━━━━━ Supplied records ━━━━━

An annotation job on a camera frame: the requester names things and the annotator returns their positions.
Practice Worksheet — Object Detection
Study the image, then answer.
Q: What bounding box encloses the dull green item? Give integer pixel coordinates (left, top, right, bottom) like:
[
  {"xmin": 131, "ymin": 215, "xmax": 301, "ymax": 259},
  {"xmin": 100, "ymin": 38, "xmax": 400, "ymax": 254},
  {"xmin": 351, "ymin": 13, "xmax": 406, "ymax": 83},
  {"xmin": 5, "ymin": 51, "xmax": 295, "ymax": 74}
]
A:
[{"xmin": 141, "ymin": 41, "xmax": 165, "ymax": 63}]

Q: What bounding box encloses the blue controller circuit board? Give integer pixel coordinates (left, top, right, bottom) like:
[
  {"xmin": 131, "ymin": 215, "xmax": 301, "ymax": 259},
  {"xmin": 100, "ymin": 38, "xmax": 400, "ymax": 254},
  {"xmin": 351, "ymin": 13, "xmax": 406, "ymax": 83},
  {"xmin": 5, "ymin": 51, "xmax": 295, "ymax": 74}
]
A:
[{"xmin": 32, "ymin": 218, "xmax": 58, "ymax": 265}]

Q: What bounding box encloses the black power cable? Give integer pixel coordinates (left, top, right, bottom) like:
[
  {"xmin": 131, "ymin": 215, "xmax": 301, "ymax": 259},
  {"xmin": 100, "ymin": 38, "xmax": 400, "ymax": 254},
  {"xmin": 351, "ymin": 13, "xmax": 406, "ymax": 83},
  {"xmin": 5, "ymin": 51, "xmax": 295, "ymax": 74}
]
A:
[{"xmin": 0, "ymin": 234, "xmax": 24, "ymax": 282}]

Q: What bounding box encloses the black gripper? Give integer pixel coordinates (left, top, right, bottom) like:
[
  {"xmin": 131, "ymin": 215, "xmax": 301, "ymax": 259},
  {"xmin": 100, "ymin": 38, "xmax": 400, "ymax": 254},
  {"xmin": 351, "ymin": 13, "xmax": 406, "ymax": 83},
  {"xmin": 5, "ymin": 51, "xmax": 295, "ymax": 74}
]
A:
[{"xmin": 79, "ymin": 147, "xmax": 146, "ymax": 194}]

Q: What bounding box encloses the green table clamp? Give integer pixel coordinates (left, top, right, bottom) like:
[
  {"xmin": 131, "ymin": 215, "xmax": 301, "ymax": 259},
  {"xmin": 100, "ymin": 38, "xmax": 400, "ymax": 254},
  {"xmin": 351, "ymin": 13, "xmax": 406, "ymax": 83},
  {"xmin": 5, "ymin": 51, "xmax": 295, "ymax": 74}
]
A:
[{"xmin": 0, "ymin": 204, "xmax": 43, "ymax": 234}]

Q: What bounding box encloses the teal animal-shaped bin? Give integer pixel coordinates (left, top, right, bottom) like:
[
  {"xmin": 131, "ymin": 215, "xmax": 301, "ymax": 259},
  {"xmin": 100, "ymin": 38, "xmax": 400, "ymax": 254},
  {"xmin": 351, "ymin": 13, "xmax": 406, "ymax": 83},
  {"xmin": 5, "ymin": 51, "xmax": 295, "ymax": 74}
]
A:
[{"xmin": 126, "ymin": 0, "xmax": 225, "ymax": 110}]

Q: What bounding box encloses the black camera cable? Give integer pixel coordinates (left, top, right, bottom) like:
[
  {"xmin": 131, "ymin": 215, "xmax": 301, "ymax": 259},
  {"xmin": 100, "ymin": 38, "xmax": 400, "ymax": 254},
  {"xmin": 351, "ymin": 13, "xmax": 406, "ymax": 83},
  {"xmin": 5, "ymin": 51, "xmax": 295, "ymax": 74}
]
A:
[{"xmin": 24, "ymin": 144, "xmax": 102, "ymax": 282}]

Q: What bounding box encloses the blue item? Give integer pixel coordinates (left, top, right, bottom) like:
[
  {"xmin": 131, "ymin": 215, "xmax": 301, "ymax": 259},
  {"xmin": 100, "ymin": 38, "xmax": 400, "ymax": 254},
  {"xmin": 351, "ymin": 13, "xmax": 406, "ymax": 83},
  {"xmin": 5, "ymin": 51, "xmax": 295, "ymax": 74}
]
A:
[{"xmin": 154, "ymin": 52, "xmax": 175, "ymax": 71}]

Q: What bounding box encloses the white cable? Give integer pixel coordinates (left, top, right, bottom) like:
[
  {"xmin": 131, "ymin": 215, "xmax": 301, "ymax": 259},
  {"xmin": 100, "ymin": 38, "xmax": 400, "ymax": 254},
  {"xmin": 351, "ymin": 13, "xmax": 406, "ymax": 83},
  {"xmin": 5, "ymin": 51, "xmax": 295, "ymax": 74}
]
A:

━━━━━

▶ [Problem description] From the data above, copy each line with the string "camera" in it.

▶ [Result]
An annotation job on a camera frame: the requester names things and the annotator returns their positions.
Q: What bounding box encloses the black camera cable? Give integer pixel coordinates (left, top, right, bottom) like:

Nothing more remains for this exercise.